━━━ Data for analysis ━━━

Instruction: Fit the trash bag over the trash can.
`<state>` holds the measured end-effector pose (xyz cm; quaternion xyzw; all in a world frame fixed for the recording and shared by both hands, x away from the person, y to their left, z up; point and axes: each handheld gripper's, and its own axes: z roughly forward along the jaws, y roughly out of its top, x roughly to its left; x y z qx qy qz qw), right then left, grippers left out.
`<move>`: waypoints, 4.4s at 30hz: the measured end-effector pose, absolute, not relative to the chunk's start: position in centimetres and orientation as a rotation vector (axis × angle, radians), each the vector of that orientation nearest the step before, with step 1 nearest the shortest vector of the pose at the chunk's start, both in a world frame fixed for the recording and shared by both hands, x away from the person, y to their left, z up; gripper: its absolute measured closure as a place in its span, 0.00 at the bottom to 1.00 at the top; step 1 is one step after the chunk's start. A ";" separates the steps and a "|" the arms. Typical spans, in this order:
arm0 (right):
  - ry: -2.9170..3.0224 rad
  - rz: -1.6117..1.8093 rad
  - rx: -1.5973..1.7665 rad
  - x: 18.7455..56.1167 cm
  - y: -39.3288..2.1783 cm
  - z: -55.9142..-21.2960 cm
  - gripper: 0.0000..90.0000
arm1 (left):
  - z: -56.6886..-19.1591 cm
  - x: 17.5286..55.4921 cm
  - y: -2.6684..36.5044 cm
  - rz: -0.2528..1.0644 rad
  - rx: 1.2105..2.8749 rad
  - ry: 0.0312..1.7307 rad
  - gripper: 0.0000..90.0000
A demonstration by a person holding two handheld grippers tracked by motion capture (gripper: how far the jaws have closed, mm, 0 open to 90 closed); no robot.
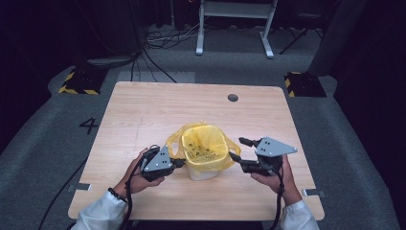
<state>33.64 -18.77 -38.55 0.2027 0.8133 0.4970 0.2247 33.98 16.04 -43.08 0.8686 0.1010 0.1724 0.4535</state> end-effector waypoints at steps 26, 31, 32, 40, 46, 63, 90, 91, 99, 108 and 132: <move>2.429 1.252 0.492 32.7 -16.9 -45.4 1.00 | -44.8 34.7 16.5 0.380 2.187 0.274 1.00; 2.448 1.230 0.510 33.2 -16.6 -46.1 1.00 | -45.5 35.1 16.3 0.383 2.217 0.283 1.00; 2.453 1.226 0.519 33.4 -16.6 -46.5 1.00 | -45.6 35.2 16.3 0.373 2.216 0.287 1.00; 2.450 1.279 0.548 33.8 -17.0 -46.8 0.93 | -45.9 35.1 16.7 0.363 2.178 0.369 0.80; 2.423 1.387 0.597 33.7 -18.5 -46.0 0.75 | -45.6 34.1 18.5 0.301 2.114 0.422 0.50; 2.251 1.599 0.606 33.0 -21.5 -39.9 0.54 | -47.7 34.9 22.7 0.271 2.131 0.640 0.30; 2.599 1.424 0.299 38.1 -12.3 -34.3 0.83 | -50.4 34.4 22.0 0.249 2.269 0.614 0.24; 2.611 1.417 0.299 38.2 -12.1 -34.4 0.82 | -50.4 34.5 22.0 0.251 2.270 0.614 0.24; 2.700 1.237 0.329 38.8 -10.5 -35.4 0.80 | -50.4 34.7 21.8 0.247 2.270 0.614 0.24; 2.728 1.084 0.458 39.7 -9.4 -36.0 0.64 | -50.4 34.7 21.7 0.249 2.269 0.613 0.24; 2.752 0.993 0.542 40.0 -9.1 -36.2 0.48 | -50.4 34.7 21.7 0.248 2.269 0.613 0.24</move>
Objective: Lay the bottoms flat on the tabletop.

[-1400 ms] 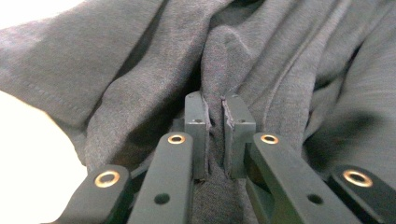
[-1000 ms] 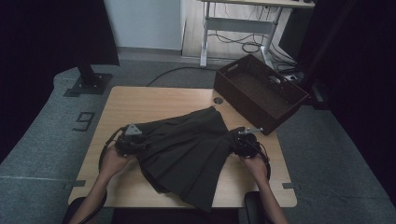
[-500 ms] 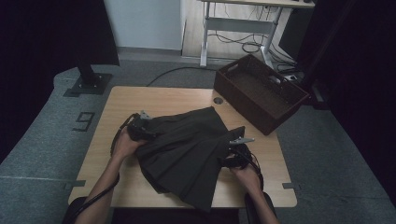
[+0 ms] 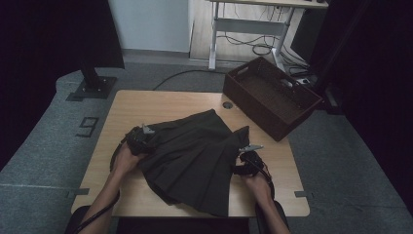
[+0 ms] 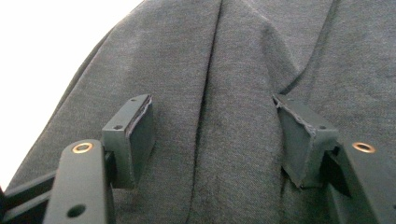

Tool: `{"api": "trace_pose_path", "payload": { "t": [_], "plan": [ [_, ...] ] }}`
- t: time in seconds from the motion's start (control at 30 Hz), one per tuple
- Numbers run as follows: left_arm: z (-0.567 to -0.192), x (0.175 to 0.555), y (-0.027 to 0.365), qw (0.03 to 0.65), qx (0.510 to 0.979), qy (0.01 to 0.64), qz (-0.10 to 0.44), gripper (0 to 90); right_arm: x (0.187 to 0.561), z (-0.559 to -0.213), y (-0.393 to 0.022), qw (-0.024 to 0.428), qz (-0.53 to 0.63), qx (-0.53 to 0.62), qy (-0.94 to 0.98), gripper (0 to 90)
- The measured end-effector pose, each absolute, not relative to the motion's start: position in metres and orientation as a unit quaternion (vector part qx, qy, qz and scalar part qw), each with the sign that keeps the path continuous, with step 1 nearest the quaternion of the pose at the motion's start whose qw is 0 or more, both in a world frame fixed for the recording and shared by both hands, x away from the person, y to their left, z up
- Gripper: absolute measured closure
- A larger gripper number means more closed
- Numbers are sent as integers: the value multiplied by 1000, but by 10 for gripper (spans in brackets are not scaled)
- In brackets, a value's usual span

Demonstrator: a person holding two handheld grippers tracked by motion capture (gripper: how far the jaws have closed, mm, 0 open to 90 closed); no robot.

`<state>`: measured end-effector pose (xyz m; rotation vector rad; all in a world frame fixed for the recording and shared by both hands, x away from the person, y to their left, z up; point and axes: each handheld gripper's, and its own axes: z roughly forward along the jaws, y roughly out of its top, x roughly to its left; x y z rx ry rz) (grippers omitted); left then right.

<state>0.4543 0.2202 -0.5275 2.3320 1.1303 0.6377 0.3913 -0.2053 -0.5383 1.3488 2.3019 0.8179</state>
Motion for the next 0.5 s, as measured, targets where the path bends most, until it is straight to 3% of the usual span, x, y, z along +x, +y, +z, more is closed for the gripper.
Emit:
{"api": "trace_pose_path", "payload": {
  "t": [0.5],
  "plan": [
    [-528, 395, 252, 237, 831, 444, 236, 344, 404, -535, -251, 194, 263, 514, 793, 411]
  ]
}}
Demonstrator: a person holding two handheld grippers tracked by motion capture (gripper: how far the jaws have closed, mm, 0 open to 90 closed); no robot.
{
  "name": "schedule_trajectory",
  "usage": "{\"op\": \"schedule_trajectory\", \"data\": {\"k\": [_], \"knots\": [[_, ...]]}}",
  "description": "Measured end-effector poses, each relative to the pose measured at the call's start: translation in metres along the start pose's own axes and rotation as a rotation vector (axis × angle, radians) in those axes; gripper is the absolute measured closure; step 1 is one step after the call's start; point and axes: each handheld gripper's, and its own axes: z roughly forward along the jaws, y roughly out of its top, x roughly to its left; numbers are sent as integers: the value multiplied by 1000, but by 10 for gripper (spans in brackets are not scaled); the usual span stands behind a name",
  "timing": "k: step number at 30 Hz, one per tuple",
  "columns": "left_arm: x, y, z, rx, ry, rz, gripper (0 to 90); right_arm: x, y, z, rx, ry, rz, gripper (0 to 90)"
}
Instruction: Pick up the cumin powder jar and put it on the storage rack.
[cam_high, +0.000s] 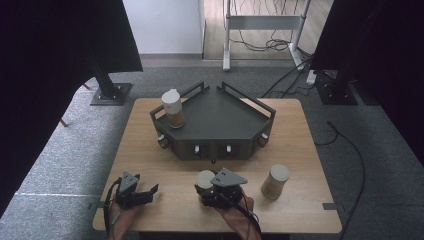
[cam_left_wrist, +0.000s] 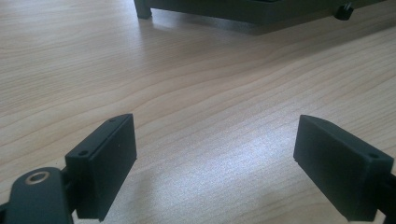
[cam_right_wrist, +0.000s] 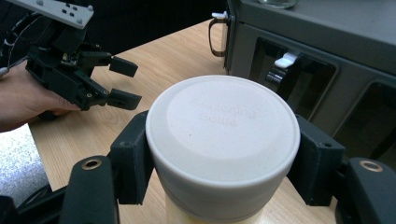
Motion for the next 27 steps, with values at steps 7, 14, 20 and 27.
{"op": "schedule_trajectory", "data": {"k": [7, 14, 20, 27], "knots": [[0, 0, 0, 0, 0, -1, 130, -2, 13, -1, 3, -3, -20, 331], [0, 0, 0, 2, 1, 3, 130, -9, 28, -3, -11, 1, -23, 332], [0, 0, 0, 1, 1, -1, 130, -16, 40, -5, -22, -13, -31, 331], [0, 0, 0, 3, 0, -1, 130, -29, 53, -6, -29, -21, -8, 331]]}}
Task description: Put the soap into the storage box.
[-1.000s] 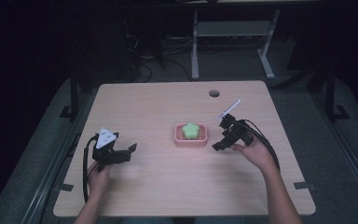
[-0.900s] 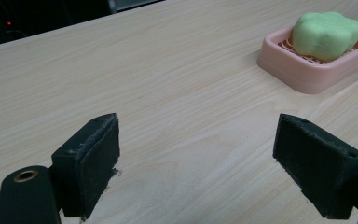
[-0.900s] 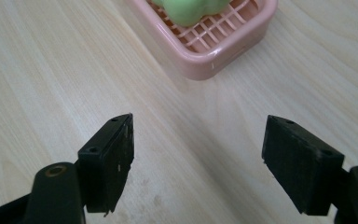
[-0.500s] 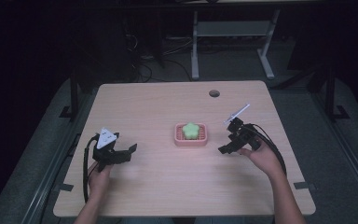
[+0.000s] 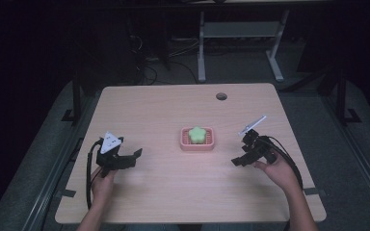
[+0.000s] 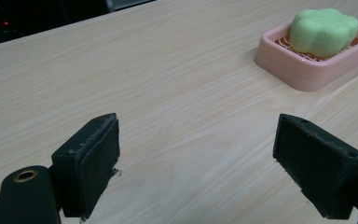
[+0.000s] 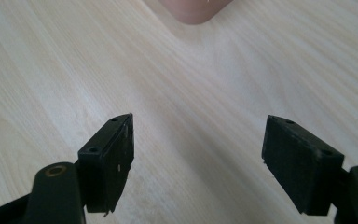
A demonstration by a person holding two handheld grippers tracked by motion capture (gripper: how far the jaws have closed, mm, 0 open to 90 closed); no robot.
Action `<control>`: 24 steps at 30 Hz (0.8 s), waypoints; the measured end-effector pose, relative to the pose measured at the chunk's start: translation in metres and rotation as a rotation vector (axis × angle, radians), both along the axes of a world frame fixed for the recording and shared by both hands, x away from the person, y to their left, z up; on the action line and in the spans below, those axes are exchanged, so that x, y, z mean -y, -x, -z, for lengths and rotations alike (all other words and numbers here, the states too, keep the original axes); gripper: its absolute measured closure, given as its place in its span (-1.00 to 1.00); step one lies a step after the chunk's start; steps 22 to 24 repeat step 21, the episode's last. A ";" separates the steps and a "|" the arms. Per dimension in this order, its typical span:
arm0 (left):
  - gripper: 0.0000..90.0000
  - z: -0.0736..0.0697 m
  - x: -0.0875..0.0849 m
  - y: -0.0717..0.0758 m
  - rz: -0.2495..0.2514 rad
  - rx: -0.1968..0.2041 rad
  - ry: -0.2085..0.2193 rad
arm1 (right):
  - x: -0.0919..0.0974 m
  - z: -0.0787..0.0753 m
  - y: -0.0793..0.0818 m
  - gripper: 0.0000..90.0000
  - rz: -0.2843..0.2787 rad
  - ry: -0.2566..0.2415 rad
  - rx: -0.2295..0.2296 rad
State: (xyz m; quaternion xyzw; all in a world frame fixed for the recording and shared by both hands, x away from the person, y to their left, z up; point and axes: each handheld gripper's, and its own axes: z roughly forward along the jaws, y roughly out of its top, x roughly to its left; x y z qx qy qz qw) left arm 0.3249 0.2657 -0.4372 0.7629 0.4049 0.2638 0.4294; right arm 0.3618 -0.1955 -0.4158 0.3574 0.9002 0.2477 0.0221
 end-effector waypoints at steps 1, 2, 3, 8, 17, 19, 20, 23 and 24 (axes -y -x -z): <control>-0.68 0.000 0.000 0.000 0.003 -0.003 -0.011 | 0.001 0.001 0.002 -0.46 0.005 0.003 0.000; -0.68 0.000 -0.001 0.000 0.006 -0.003 -0.015 | 0.003 0.002 0.004 -0.46 0.006 -0.004 0.001; -0.68 0.000 0.000 0.000 0.008 -0.003 -0.015 | 0.004 0.004 0.006 -0.46 0.007 -0.009 -0.003; -0.68 0.000 0.002 0.000 0.016 -0.007 -0.022 | 0.012 0.009 0.014 -0.45 0.015 -0.018 0.000; -0.68 0.001 0.007 0.001 0.031 -0.004 -0.038 | 0.023 0.015 0.038 -0.45 0.026 -0.035 0.033; -0.68 0.001 0.008 0.002 0.036 -0.005 -0.042 | 0.025 0.016 0.045 -0.45 0.032 -0.043 0.037; -0.68 0.001 0.009 0.002 0.037 -0.004 -0.043 | 0.026 0.017 0.049 -0.46 0.028 -0.046 0.044; -0.68 0.001 0.009 0.002 0.037 -0.004 -0.043 | 0.026 0.018 0.052 -0.46 0.023 -0.047 0.050; -0.68 0.001 0.009 0.002 0.037 -0.004 -0.043 | 0.026 0.018 0.052 -0.46 0.023 -0.047 0.050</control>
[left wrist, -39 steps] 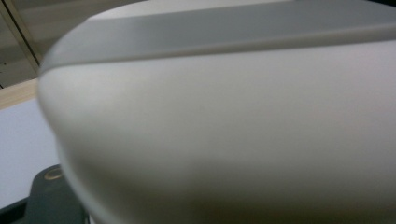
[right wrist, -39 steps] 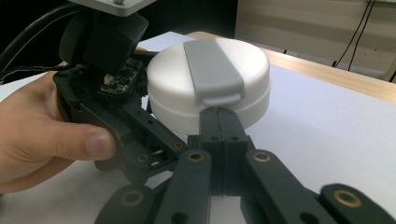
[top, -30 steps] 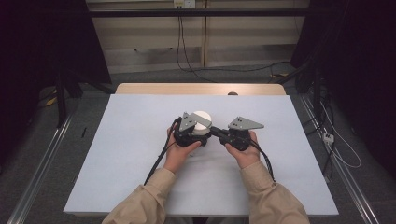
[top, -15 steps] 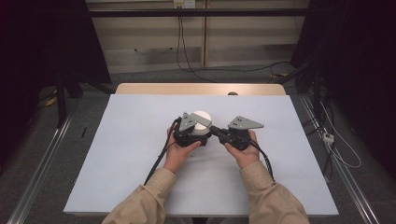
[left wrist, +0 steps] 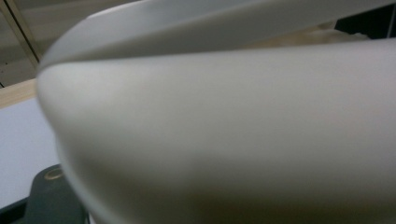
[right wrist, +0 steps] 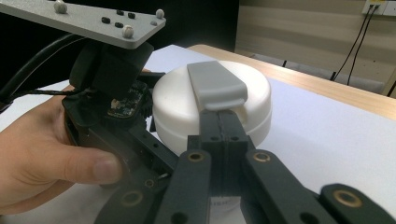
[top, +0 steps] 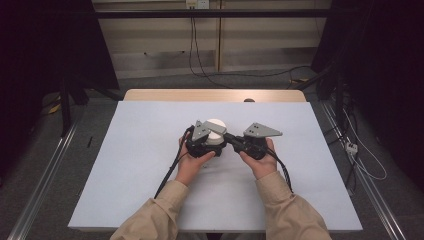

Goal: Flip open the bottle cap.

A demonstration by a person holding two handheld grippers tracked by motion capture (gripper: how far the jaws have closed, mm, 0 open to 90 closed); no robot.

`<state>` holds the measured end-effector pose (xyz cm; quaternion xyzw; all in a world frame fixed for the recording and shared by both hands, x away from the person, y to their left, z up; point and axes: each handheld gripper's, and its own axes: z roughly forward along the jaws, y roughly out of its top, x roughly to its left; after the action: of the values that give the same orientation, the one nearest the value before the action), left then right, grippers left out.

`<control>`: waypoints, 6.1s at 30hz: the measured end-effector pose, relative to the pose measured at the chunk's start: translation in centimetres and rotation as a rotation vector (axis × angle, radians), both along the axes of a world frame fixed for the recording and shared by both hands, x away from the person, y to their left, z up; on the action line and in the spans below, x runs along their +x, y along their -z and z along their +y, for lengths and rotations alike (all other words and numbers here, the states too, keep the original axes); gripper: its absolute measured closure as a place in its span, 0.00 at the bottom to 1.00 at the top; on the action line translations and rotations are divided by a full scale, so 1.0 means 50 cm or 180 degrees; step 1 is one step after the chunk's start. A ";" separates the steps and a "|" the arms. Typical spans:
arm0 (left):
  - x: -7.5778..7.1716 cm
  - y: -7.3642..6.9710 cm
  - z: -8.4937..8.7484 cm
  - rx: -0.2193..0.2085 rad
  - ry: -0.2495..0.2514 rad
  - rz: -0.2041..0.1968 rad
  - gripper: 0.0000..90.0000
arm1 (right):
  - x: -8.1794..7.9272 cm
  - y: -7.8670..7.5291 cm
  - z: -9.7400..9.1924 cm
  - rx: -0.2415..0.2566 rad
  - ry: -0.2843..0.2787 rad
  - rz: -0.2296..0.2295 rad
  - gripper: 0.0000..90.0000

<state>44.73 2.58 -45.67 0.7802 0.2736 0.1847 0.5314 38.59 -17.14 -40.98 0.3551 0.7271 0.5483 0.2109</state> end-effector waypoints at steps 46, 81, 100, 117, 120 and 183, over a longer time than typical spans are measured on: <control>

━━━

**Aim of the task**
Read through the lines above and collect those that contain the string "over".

**Response below**
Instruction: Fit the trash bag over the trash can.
<state>44.73 2.58 -45.67 0.7802 0.2736 0.1847 0.5314 38.59 -17.14 -40.98 0.3551 0.7271 0.5483 0.2109</state> end-effector waypoints at steps 46, 81, 100, 117, 120 and 183, over a longer time than typical spans are measured on: <control>

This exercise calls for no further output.